WHAT TO DO: Starting at the first line and ending at the last, output the data exactly.

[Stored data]
--------------------------------

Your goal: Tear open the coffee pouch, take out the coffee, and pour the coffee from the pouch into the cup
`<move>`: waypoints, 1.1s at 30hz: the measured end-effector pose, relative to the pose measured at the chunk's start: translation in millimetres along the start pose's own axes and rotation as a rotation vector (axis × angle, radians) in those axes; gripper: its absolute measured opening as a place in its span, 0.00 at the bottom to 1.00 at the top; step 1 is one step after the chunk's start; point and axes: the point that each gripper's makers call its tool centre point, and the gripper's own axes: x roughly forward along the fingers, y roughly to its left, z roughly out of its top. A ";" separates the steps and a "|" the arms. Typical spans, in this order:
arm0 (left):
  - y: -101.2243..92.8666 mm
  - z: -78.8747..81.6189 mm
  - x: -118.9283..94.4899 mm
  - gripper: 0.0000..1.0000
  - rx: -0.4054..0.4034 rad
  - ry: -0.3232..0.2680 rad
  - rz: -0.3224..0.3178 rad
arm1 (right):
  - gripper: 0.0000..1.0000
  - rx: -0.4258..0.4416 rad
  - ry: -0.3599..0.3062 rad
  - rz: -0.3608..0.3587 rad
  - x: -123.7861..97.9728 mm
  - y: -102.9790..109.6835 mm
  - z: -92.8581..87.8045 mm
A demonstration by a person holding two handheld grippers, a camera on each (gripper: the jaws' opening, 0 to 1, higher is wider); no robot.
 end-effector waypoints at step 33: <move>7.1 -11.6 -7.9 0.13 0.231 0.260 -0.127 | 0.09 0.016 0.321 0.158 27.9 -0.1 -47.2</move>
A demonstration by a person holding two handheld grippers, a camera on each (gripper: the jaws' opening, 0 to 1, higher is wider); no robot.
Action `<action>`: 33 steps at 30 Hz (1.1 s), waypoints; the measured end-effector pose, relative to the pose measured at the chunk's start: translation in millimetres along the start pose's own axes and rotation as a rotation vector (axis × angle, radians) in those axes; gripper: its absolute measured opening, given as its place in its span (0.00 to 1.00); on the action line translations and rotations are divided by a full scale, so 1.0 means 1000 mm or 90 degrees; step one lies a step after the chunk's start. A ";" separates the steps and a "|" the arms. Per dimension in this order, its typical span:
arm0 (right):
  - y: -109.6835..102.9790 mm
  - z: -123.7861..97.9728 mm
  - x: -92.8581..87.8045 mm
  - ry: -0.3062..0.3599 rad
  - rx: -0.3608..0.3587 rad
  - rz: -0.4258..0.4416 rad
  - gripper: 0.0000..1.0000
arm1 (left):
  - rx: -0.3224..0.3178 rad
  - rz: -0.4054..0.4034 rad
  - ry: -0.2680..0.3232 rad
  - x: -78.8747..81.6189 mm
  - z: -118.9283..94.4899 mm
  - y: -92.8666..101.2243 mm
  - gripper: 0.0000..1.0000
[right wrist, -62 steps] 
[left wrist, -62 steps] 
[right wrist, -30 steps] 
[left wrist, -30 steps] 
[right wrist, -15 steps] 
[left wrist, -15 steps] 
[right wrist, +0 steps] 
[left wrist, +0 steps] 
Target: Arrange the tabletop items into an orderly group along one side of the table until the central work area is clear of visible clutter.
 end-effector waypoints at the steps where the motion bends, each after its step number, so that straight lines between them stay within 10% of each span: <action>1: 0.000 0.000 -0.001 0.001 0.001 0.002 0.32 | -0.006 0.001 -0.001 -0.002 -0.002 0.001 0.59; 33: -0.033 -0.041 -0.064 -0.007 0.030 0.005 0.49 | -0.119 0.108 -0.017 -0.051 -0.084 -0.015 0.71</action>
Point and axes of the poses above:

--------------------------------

EXERCISE ANSWER:
Your goal: Tear open the coffee pouch, take out the coffee, and pour the coffee from the pouch into the cup
`<move>`: waypoints, 1.1s at 30hz: the measured end-effector pose, relative to the pose measured at the chunk's start: translation in millimetres along the start pose's own axes and rotation as a rotation vector (axis × angle, radians) in those axes; gripper: its absolute measured opening as a place in its span, 0.00 at the bottom to 1.00 at the top; step 1 is one step after the chunk's start; point and axes: the point that each gripper's makers call its tool centre point, and the gripper's own axes: x roughly forward along the fingers, y roughly to its left, z roughly out of its top. A ";" separates the steps and a "|" the arms. Typical spans, in this order:
arm0 (left):
  - y: -101.2243..92.8666 mm
  - z: -78.8747..81.6189 mm
  - x: -118.9283..94.4899 mm
  - gripper: 0.0000..1.0000
  - rx: -0.4054..0.4034 rad
  - ry: -0.3232..0.2680 rad
  - rz: -0.3224..0.3178 rad
arm1 (right):
  - gripper: 0.0000..1.0000
  - rx: -0.4258..0.4416 rad
  - ry: -0.3599..0.3062 rad
  - rz: -0.3608..0.3587 rad
  - x: -123.7861..97.9728 mm
  - y: -102.9790..109.6835 mm
  - z: -92.8581..87.8045 mm
A demonstration by a person holding two handheld grippers, a camera on each (gripper: the jaws' opening, 0 to 1, higher is wider); no robot.
 end-effector waypoints at step 33: <move>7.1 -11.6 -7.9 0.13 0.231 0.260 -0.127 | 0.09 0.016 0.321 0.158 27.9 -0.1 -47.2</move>
A demonstration by a person holding two handheld grippers, a camera on each (gripper: the jaws' opening, 0 to 1, higher is wider); no robot.
Action `<action>`: 33 steps at 30 Hz (1.1 s), waypoints; the measured end-effector pose, relative to the pose measured at the chunk's start: translation in millimetres along the start pose's own axes and rotation as a rotation vector (axis × angle, radians) in those axes; gripper: its absolute measured opening, given as its place in its span (0.00 to 1.00); on the action line translations and rotations are divided by a full scale, so 1.0 means 1000 mm or 90 degrees; step one lies a step after the chunk's start. A ";" separates the steps and a "|" the arms. Per dimension in this order, its typical span:
arm0 (right):
  - y: -109.6835..102.9790 mm
  - z: -123.7861..97.9728 mm
  - x: -92.8581..87.8045 mm
  - ry: -0.3062..0.3599 rad
  - rx: -0.3608..0.3587 rad
  - rz: -0.4258..0.4416 rad
  - gripper: 0.0000..1.0000
arm1 (left):
  - rx: -0.3224..0.3178 rad
  - rz: -0.4054..0.4034 rad
  - ry: -0.2680..0.3232 rad
  - x: -78.8747..81.6189 mm
  - z: -118.9283..94.4899 mm
  - y: -92.8666..101.2243 mm
  - gripper: 0.0000..1.0000
[right wrist, -62 steps] 
[left wrist, -62 steps] 
[right wrist, -30 steps] 
[left wrist, -30 steps] 
[right wrist, -15 steps] 
[left wrist, -15 steps] 
[right wrist, +0 steps] 
[left wrist, +0 steps] 
Target: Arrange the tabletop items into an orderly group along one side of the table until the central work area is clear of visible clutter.
 end-effector waypoints at the steps where the motion bends, each after its step number, so that straight lines between them stay within 10% of each span: <action>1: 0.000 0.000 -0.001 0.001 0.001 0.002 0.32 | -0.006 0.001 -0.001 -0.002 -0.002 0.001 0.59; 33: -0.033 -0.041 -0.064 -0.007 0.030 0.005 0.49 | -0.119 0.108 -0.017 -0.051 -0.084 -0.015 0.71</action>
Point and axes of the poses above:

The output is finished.